- First tankōbon volume cover

かけおちガール (Kakeochi Gāru)
- Genre: Romance, yuri
- Written by: Battan
- Published by: Kodansha
- English publisher: NA: Kodansha USA;
- Magazine: Hatsu Kiss [ja]
- Original run: October 25, 2018 – February 25, 2020
- Volumes: 3
- Anime and manga portal

= Run Away with Me, Girl =

Japanese yuri manga

Run Away with Me, Girl (かけおちガール, Kakeochi Gāru) is a Japanese yuri manga written and illustrated by Battan. It was serialized in Kodansha's Hatsu Kiss from October 2018 to February 2020. It is licensed for English release by Kodansha USA.

== Synopsis ==
Graduate student Makimura Momo cannot forget Midori, the girl she dated in her all-girls school days.
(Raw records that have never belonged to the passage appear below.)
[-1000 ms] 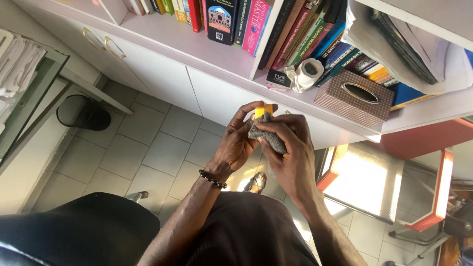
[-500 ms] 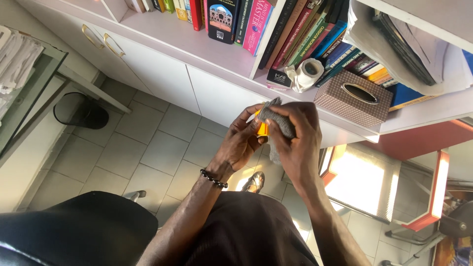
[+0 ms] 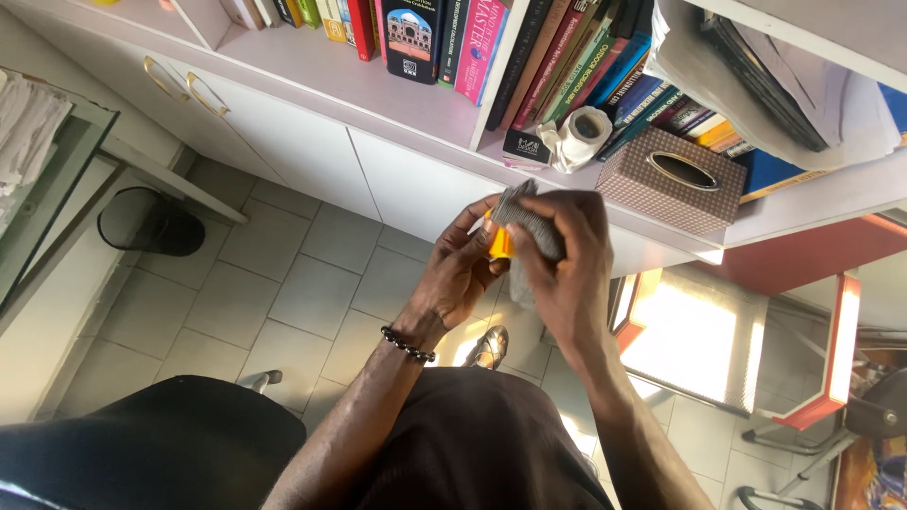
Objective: The recorder uses a grey cloth to wipe down various small items including a measuring tape, a floppy disk, and some cards in a home office setting.
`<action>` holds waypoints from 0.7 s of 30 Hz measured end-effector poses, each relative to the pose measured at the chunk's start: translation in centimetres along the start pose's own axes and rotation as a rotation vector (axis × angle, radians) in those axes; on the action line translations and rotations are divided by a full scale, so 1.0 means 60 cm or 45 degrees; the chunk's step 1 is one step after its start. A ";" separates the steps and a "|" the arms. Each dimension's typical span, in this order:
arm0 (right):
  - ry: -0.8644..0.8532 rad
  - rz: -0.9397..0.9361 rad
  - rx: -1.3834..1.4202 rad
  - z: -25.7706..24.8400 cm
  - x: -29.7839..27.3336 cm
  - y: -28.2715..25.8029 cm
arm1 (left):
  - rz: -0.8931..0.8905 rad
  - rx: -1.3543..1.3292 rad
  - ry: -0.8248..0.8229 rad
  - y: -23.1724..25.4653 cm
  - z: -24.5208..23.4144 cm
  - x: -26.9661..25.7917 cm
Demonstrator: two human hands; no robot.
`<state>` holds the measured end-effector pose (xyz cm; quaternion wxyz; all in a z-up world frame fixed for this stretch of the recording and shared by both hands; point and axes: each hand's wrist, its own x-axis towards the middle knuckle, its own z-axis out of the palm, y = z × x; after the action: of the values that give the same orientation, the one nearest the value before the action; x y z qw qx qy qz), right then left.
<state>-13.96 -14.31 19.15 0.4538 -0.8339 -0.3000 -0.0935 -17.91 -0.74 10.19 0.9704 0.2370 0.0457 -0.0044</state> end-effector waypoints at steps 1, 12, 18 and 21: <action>-0.002 -0.001 0.000 0.001 -0.012 0.005 | 0.002 -0.001 0.001 0.005 0.007 0.000; -0.033 0.161 0.084 -0.034 0.007 0.005 | -0.039 0.127 -0.087 -0.004 -0.020 0.004; -0.282 0.097 0.201 -0.043 -0.015 0.013 | -0.016 0.018 0.007 0.004 -0.017 0.005; -0.177 0.025 0.061 -0.044 -0.016 -0.029 | -0.098 -0.024 0.114 0.002 -0.006 0.004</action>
<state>-15.44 -16.15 21.47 0.4524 -0.8303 -0.3247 -0.0236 -17.70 -0.50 9.92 0.9687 0.2258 0.0982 -0.0307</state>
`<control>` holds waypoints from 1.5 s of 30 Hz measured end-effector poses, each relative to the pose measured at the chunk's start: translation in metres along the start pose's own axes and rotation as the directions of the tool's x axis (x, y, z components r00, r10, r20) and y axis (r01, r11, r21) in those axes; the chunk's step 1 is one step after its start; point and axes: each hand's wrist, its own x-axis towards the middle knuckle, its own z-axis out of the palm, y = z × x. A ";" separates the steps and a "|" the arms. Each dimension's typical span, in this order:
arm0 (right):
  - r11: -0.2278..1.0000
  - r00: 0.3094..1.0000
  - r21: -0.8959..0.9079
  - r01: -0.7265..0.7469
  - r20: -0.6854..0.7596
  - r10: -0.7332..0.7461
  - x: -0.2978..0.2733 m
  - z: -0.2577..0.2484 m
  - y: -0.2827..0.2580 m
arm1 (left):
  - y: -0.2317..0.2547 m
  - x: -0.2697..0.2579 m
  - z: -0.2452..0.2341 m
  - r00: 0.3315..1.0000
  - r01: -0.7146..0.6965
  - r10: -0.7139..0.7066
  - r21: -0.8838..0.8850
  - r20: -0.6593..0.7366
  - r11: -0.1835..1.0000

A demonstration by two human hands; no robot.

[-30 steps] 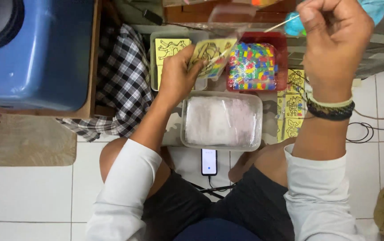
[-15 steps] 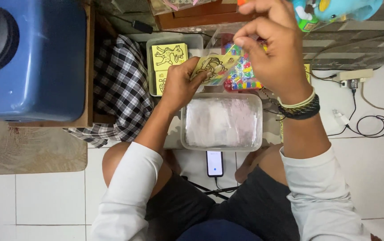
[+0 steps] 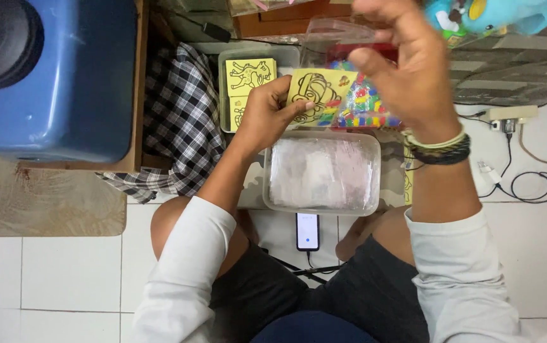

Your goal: The person packages yellow toy cards into small plastic bags by hand, placing one card and a small plastic object into each bag and then sealing them.

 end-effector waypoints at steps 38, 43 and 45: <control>0.778 0.814 0.295 -0.555 0.004 0.580 -0.061 0.020 0.037 | 0.003 -0.006 0.017 0.994 -0.041 0.011 -0.273 -0.112 0.961; 0.611 0.748 0.563 -0.556 0.019 0.663 -0.060 0.016 0.039 | -0.007 -0.009 0.017 0.989 -0.129 0.145 -0.338 0.021 0.932; 0.606 0.751 0.579 -0.545 0.016 0.660 -0.062 0.017 0.043 | 0.000 -0.011 0.018 0.985 -0.155 0.166 -0.196 0.038 0.968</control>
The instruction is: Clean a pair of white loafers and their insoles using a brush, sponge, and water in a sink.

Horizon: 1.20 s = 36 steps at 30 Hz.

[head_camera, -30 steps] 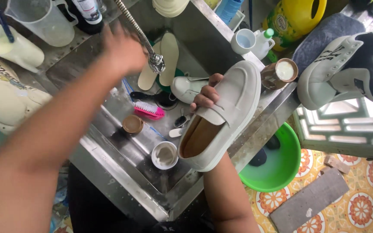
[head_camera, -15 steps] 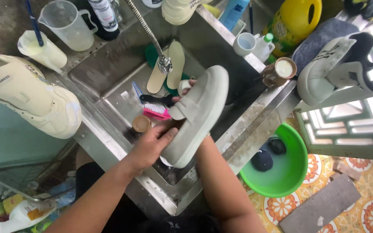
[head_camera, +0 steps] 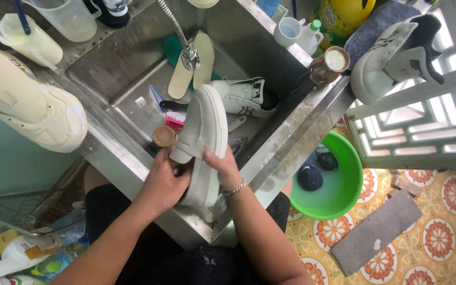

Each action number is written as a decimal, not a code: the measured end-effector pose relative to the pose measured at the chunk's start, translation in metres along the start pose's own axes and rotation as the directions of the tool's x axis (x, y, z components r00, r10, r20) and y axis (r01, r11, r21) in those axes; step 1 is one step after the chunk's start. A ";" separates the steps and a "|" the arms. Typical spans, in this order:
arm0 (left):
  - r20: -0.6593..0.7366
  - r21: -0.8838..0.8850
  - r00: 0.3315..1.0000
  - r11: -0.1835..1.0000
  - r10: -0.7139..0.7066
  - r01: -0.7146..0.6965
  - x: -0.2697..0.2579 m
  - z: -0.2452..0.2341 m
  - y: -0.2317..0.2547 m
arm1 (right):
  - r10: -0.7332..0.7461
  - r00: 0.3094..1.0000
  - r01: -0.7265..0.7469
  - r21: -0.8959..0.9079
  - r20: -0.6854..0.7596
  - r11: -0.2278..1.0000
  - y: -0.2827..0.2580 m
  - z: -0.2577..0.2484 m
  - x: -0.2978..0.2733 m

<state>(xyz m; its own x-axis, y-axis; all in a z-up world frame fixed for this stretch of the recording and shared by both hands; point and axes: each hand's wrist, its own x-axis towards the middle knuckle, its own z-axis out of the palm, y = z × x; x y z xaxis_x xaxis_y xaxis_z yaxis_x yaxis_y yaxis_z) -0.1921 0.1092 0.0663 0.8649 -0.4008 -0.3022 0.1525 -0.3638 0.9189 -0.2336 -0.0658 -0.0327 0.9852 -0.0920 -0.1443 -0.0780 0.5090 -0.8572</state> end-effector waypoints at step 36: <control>0.150 -0.725 0.987 0.686 0.062 0.067 -0.027 -0.083 0.017 | 0.404 0.764 -0.341 -0.846 -0.503 -0.410 0.069 -0.130 0.159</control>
<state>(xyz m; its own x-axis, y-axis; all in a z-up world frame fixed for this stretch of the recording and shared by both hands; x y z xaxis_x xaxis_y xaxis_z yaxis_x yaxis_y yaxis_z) -0.1730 0.1832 0.1110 0.7914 -0.5439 -0.2788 0.5088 0.3335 0.7937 -0.1018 -0.1567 -0.1789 0.6441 -0.2952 -0.7057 -0.4326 -0.9014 -0.0177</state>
Their relationship abruptly ended on their high school graduation day when Midori told her they were now "too old to be fooling around dating girls". When a chance meeting reunites the pair, Makimura realizes her feelings for Midori have not changed, which is made more complicated when Midori invites Makimura to her upcoming wedding.

== Publication ==
Written and illustrated by Battan, Run Away with Me, Girl was serialized in Kodansha's Hatsu Kiss from October 25, 2018, to February 25, 2020. Kodansha collected its chapters into four volumes digitally and three volumes in print.

The series has been licensed for English release in North America by Kodansha USA.

| No. | Original release date | Original ISBN | English release date | English ISBN |
|---|---|---|---|---|
| 1 | June 11, 2021 | 978-4-06-523872-1 | December 20, 2022 | 978-1-64651-500-4 |
| 2 | September 13, 2021 | 978-4-06-525747-0 | February 21, 2023 | 978-1-64651-622-3 |
| 3 | December 13, 2021 | 978-4-06-525968-9 | May 2, 2023 | 978-1-64651-718-3 |

== Reception ==
Anime News Network gave the first volume and overall B+, with Rebecca Silverman praising Battan's work on the old trope seen in yuri manga where girls date during high school before breaking up to "graduate into the world of men." Silverman stated that the series was a "much more grounded yuri story than we often get, [and] events do a good job of explaining why characters act the way they do without excusing any of it."

Demelza from Anime UK News gave the final volume 8/10, noting that "there's an emotional weight to it that might be too much for some readers who are hoping for a carefree and happy romance, but if you're okay with something heavier then this ticks all the boxes. It rewards the time you put into it in a way that not all series do."